Frederic Guarino: Jane Fonda is one of the examples of how you can simplify and still retain the essence: the work that she did to outlaw oil extraction close to people’s dwellings in California, what I don’t understand is why she can’t get that front and center wider and I think it goes back to what you said regarding the echo chamber.

David Fenton: The professional Environmental NGOs are very large, they have lots of money and big staffs and they do some important policy and legal work, but they spend almost none of their resources reaching the public outside their memberships. They actually have enough money to transform the political will in this situation but most of the money and the climate movement goes to what I call the supply of policy: reports, studies, conferences, meetings and opening more offices. We don’t lack a supply of policy, we pretty much know what we need to do, we lack demand. To me the spending is really not prioritized properly, we have all this great policy now let’s spend money teaching the public what they face, because I am quite confident when the public understands that a few very greedy people in the fossil fuel industry are threatening their prosperity, health, safety, security and future and the economy, they’re not just going to let them do it.

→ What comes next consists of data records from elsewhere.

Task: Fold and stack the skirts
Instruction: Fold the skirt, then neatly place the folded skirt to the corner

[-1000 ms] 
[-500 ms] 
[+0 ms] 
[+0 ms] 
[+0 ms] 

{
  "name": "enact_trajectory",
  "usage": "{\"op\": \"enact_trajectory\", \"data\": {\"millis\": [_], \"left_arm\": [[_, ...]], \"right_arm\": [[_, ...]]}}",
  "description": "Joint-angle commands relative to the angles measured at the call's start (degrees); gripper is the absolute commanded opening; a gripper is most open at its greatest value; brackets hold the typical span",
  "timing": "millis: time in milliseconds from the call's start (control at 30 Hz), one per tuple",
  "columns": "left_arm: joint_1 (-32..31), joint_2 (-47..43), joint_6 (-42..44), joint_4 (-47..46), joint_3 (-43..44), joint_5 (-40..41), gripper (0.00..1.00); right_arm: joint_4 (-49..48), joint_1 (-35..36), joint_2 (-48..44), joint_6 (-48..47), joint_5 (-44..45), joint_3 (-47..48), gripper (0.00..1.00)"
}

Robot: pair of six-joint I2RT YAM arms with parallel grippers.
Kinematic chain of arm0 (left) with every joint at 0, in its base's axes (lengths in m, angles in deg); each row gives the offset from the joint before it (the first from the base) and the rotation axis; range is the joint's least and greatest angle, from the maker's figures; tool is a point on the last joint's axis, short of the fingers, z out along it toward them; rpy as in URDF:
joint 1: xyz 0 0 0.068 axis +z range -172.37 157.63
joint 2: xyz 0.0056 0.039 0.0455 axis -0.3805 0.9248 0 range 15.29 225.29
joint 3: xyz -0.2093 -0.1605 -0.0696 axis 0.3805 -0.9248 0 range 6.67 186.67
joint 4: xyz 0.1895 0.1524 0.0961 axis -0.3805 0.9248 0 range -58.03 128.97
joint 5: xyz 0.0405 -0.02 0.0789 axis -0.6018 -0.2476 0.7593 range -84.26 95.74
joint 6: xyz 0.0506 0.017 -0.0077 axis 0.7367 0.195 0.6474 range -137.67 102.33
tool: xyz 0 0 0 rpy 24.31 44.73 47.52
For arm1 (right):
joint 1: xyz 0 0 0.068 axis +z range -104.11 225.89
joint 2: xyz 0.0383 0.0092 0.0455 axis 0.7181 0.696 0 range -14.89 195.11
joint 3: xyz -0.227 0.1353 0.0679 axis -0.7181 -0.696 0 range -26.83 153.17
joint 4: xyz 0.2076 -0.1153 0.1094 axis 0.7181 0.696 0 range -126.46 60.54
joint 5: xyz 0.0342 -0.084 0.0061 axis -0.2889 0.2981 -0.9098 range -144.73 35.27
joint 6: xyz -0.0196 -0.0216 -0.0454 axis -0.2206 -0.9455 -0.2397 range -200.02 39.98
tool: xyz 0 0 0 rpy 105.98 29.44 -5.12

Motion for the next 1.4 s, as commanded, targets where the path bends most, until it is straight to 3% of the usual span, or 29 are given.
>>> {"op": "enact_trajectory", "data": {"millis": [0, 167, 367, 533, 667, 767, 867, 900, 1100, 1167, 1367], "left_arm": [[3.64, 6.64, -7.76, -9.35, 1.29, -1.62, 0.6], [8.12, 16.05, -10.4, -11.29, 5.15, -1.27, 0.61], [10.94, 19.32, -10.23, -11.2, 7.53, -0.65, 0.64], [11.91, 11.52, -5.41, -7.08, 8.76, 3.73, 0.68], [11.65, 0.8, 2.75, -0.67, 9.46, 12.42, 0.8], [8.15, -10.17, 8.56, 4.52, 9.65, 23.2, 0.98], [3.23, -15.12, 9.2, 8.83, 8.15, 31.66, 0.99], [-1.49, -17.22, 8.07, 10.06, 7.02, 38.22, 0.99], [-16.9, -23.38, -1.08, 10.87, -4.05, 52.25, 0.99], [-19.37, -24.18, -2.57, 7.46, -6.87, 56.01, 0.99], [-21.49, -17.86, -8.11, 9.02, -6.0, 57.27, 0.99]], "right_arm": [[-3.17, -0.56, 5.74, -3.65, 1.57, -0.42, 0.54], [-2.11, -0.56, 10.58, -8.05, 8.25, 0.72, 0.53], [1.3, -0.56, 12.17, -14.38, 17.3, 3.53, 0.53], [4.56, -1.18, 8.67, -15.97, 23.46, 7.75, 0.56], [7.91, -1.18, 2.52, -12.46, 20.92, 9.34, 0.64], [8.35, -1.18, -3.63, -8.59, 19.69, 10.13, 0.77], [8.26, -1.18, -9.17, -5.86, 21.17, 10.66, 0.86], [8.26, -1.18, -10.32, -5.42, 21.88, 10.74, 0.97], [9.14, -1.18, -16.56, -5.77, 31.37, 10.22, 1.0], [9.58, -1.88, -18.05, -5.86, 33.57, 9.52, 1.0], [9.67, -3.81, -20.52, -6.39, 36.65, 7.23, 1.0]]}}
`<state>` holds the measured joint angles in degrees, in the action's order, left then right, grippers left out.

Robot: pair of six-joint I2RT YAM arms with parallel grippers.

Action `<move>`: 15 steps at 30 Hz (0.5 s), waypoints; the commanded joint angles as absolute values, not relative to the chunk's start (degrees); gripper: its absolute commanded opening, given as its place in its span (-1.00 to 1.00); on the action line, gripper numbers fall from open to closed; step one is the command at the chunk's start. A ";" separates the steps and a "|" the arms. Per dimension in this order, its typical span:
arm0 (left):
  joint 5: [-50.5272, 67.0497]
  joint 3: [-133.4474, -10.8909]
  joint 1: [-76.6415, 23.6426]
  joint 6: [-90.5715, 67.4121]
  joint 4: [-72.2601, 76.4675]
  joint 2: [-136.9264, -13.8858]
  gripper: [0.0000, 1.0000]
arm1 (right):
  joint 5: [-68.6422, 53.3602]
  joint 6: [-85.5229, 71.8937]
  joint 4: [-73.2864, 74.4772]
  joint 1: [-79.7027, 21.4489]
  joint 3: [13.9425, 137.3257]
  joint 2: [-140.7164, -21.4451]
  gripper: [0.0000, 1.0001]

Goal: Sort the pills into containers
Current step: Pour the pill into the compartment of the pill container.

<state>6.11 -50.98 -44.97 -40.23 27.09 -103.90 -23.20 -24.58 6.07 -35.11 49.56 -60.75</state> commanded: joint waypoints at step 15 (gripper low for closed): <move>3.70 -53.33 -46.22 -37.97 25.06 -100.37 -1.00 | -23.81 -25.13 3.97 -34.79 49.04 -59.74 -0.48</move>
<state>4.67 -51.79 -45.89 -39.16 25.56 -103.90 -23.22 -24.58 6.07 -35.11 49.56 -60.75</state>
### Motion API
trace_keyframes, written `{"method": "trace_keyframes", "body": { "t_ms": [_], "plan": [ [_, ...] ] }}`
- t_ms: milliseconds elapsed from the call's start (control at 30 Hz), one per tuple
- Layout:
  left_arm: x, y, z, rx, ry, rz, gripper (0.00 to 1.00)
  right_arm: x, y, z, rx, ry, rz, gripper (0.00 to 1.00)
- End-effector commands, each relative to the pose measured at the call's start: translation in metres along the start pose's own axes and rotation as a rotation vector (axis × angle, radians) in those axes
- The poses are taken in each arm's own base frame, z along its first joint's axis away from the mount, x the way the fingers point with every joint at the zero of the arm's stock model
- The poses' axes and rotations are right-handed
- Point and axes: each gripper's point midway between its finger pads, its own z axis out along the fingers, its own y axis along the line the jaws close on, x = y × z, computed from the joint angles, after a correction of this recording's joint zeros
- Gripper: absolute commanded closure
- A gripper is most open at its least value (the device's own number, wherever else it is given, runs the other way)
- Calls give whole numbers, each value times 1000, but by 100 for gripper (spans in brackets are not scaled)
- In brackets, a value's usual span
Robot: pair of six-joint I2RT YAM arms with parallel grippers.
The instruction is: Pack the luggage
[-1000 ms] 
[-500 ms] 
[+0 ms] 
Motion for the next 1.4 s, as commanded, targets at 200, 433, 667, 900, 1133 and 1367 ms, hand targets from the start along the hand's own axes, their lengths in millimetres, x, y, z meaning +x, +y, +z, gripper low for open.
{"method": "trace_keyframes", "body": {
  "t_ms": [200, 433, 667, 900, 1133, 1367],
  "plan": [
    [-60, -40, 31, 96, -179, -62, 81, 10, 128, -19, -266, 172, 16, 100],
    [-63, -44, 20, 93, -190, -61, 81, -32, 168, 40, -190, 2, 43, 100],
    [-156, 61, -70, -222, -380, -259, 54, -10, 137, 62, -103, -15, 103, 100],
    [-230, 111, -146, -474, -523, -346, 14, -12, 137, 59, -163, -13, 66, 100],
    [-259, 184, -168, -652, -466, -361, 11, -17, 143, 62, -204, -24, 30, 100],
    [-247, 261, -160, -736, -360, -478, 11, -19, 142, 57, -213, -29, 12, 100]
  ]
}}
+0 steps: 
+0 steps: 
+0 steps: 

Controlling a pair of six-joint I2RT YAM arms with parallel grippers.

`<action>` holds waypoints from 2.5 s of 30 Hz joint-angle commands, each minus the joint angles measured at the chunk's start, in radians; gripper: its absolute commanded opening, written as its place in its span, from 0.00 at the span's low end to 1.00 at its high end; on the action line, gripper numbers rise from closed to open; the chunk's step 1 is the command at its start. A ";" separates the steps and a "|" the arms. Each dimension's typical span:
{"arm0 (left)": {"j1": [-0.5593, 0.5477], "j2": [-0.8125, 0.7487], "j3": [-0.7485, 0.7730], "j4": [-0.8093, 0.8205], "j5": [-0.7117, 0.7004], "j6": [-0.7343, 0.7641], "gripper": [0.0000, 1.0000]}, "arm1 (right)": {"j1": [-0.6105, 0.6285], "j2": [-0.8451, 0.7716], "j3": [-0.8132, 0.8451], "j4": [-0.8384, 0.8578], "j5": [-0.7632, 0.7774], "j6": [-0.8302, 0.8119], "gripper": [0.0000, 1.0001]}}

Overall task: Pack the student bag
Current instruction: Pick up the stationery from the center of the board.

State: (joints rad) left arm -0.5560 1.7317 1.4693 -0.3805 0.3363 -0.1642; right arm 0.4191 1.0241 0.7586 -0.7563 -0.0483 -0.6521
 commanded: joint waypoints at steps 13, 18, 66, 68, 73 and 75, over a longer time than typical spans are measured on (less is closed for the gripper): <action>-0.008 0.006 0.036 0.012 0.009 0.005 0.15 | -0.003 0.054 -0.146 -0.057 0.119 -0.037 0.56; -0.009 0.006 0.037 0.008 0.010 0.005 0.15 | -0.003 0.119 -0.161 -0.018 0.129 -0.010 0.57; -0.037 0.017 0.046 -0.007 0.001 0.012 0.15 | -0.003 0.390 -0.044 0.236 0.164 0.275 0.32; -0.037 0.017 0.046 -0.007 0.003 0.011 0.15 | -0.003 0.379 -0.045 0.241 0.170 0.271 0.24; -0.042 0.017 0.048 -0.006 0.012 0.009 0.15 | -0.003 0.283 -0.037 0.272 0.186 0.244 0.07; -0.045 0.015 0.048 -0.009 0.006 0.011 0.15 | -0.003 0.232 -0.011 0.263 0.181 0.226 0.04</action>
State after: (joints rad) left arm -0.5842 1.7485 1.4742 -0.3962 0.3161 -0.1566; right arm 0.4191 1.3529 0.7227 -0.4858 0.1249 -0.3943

The weather will eventually wake everybody up it, the numbers are low because there’s not enough of a conceptual framework. only a fraction of Americans know that all the climate scientists agree we’re heating the Earth, most people still think there’s enormous disagreement about that. You have to ask yourself, why is that ? The predominant reason is the PR strategy of the oil coal and gas companies to confuse people – Merchants of Doubt was written about this by the great sociologist Naomi Oreskes –  doubt is their product, because if people don’t think the scientists agree they’re not going to feel that there needs to be action. I don’t just blame the fossil fuel industry, from a tough love point of view we have to blame ourselves too, because we have never mounted an effective campaign at the scale necessary to reach the public to tell them: yes, all the scientists agree and  the reason is not that we can’t afford it, our community is actually quite wealthy.

Frederic Guarino: You were around during the fights that gave us the Clean Air Act, the Clean Water Act, we also signed the Montreal Protocol of 1987 which rid ourselves of CFCs. What are we missing to get back to those moments ?

David Fenton: What’s missing ? Well there’s not one thing missing. In the early 70s late 60s the movement was very focused on mass awareness and reaching the public and using popular culture to do that, which people do not do very much today. It was not a kind of inbred small professional group working on law and policy, it was a bunch of agitators and activists focused on mass persuasion and that created huge political momentum. Back then we had a much simpler media landscape, so this is part of the reason, in the United States there were only three television networks and everybody had the same experience. On the first Earth Day (1970) they buried a car that was the symbolic act and everybody in the country saw that, and the rivers were polluted and lit on fire everybody saw it. Now because we have a much more fragmented media landscape it’s a much more challenging thing to reach a mass audience, but that doesn’t mean it can’t be done. Unfortunately it it it doesn’t just take creativity and virality, it takes money ! It’s not just the Russians that can buy ads on Facebook to change American public opinion, activists can do that too and it costs much less than you may think. The problem is that our community looks down on that kind of work as selling manipulative stuff, we need to get over that.